## [EXERCISE GOAL]
In the listing below, find the line containing "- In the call" and the line containing "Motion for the". Repeat exactly those two lines and every line between them, nothing more.

## [GIVEN DATA]
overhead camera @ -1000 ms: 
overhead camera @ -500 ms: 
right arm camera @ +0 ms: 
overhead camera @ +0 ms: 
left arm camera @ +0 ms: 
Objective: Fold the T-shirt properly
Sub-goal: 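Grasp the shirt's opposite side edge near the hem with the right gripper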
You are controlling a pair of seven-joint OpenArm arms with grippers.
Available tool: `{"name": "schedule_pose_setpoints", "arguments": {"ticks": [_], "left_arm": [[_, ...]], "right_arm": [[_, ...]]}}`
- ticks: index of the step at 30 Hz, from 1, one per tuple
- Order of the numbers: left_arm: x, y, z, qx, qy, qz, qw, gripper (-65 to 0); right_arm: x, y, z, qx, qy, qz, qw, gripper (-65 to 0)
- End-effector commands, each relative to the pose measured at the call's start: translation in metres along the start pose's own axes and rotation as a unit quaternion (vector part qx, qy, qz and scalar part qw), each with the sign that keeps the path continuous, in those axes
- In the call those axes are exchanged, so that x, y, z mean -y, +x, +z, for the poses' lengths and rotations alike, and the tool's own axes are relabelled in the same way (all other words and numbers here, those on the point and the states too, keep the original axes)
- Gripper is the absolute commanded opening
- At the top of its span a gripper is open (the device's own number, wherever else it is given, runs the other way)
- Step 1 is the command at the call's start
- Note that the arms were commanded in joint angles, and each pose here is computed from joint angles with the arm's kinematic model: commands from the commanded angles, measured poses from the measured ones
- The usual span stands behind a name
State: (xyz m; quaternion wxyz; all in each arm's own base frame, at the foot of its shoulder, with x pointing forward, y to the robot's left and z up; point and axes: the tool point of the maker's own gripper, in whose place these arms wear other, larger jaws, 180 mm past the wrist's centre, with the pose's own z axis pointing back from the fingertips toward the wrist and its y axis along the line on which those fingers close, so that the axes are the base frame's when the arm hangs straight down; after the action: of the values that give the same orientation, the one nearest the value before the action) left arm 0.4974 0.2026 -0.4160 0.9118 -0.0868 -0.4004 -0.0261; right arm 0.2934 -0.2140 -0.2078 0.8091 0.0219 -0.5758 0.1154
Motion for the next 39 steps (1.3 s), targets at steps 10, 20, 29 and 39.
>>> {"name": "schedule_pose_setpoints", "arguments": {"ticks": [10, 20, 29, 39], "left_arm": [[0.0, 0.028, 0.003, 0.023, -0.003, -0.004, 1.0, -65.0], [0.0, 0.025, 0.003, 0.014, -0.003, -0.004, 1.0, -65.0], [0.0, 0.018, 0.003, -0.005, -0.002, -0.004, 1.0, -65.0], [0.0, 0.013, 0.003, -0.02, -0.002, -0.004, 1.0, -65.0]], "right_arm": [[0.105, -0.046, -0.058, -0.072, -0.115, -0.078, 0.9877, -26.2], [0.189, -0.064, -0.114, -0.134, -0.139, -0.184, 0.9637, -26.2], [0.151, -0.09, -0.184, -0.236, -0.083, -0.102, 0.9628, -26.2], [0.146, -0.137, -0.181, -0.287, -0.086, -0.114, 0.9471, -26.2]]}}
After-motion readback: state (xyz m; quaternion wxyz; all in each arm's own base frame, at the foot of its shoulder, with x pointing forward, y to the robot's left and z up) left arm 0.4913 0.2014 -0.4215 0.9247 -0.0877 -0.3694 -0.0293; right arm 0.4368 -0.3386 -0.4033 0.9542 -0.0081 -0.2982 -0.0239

## [COMPLETED EXERCISE]
- In the call those axes are exchanged, so that x, y, z mean -y, +x, +z, for the poses' lengths and rotations alike, and the tool's own axes are relabelled in the same way (all other words and numbers here, those on the point and the states too, keep the original axes)
- Gripper is the absolute commanded opening
- At the top of its span a gripper is open (the device's own number, wherever else it is given, runs the other way)
- Step 1 is the command at the call's start
- Note that the arms were commanded in joint angles, and each pose here is computed from joint angles with the arm's kinematic model: commands from the commanded angles, measured poses from the measured ones
- The usual span stands behind a name
State: (xyz m; quaternion wxyz; all in each arm's own base frame, at the foot of its shoulder, with x pointing forward, y to the robot's left and z up; point and axes: the tool point of the maker's own gripper, in whose place these arms wear other, larger jaws, 180 mm past the wrist's centre, with the pose's own z axis pointing back from the fingertips toward the wrist and its y axis along the line on which those fingers close, so that the axes are the base frame's when the arm hangs straight down; after the action: of the values that give the same orientation, the one nearest the value before the action) left arm 0.4974 0.2026 -0.4160 0.9118 -0.0868 -0.4004 -0.0261; right arm 0.2934 -0.2140 -0.2078 0.8091 0.0219 -0.5758 0.1154
Motion for the next 39 steps (1.3 s), targets at steps 10, 20, 29 and 39.

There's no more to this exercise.